◆ **Activity**
Restate word for word the lines between the start of the material and the line with "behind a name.", keeping both of those ends and none of the pictures.

————

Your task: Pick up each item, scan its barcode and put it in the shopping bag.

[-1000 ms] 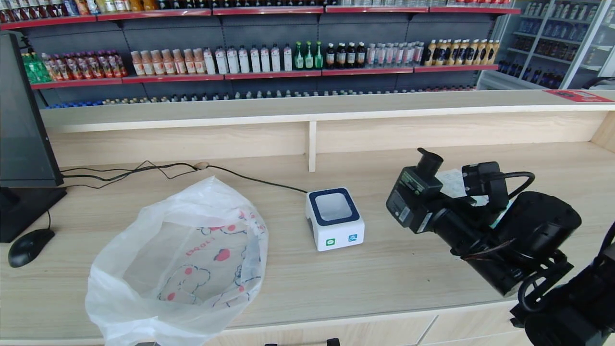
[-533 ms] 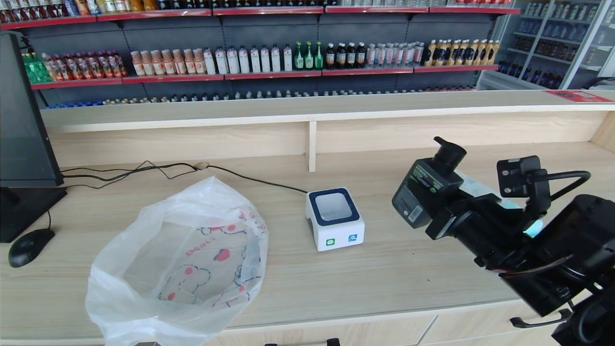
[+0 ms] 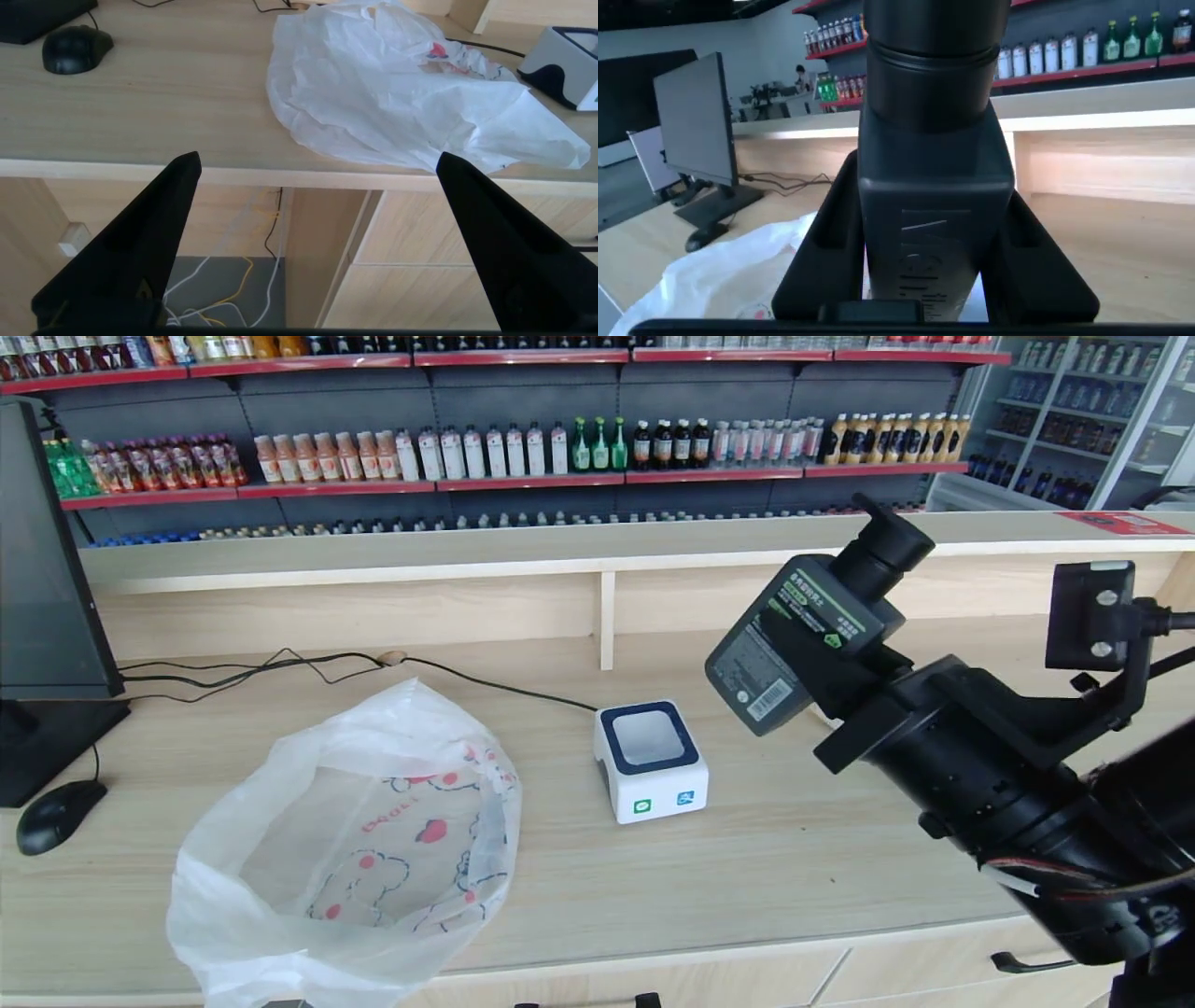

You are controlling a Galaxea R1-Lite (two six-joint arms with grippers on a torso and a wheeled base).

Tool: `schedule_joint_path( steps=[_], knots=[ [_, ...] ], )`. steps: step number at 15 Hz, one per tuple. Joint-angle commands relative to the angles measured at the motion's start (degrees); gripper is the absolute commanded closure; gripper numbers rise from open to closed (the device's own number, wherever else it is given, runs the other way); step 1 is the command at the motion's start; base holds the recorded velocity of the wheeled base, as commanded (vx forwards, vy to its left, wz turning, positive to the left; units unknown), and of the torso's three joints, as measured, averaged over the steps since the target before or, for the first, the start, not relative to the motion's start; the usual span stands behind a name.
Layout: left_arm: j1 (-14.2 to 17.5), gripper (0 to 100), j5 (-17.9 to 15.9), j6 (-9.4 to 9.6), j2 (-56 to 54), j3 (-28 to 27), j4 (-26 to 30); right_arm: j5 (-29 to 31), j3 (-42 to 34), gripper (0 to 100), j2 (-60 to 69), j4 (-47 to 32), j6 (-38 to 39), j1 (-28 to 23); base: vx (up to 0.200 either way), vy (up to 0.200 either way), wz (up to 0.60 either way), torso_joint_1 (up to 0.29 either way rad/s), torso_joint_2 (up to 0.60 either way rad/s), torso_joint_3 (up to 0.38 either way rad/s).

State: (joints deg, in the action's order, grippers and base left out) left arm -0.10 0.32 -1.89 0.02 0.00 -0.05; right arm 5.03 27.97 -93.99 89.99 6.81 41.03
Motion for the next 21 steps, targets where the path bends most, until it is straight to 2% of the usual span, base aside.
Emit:
schedule_joint_path(
  steps=[1,4,9,10,12,21],
  knots=[
    [0.01,0,0.03,0.04,-0.02,0.0,-0.04,-0.11,1.65,100,1.35,0.01,1.18,6.34,0.0,0.0,0.0,0.0,0.0,0.0],
    [0.01,0,0.03,0.04,-0.02,0.0,-0.04,-0.11,1.74,100,1.26,0.01,5.67,15.74,0.0,0.0,0.0,0.0,0.0,0.0],
    [0.01,0,0.03,-0.04,-0.02,0.0,-0.04,-0.02,2.62,100,1.97,0.01,9.27,16.8,0.0,0.0,0.0,0.0,0.0,0.0],
    [0.1,0,0.03,-0.04,-0.02,0.0,-0.04,-0.02,3.41,100,2.41,0.01,10.85,19.7,0.0,0.0,0.0,0.0,0.0,0.0],
    [0.01,0,0.03,-0.04,-0.02,0.0,-0.04,-0.02,3.24,100,3.37,0.01,11.64,22.16,0.0,0.0,0.0,0.0,0.0,0.0],
    [0.01,0,0.03,0.04,-0.02,0.0,-0.04,0.15,2.27,100,4.52,0.01,14.02,21.37,0.0,0.0,0.0,0.0,0.0,0.0]
  ],
)
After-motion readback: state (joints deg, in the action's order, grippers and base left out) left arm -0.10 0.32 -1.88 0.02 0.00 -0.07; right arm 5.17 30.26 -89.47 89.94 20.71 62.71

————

◆ **Task response**
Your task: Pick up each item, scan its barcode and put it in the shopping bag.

[-1000 ms] 
[-533 ms] 
[+0 ms] 

You are controlling a Galaxea R1-Lite (two six-joint arms with grippers on a torso and a wheeled base).

Tool: `schedule_joint_path( steps=[_], knots=[ [_, ...] ], )`. steps: step number at 15 Hz, one per tuple. Joint-angle commands relative to the angles measured at the motion's start (degrees); gripper is the absolute commanded closure; gripper numbers rise from open to closed (the device's own number, wherever else it is given, runs the other way); step 1 is the command at the motion's start; base holds the recorded velocity of the wheeled base, as commanded (vx forwards, vy to its left, wz turning, positive to the left; units unknown), and of the torso's three joints, as measured, averaged over the steps since the target before or, for the first, the start, not relative to the motion's start; the usual span stands behind a name.

No further response is needed.